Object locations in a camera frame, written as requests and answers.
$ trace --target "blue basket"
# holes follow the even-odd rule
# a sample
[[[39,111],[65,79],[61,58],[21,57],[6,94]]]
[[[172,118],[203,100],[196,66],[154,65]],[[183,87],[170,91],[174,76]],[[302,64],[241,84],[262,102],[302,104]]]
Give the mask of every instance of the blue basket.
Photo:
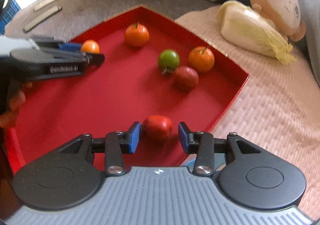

**WHAT TO PRODUCE**
Above are the records; copy every line in them that holds the word "basket".

**WRITTEN ANSWER**
$ trace --target "blue basket"
Give the mask of every instance of the blue basket.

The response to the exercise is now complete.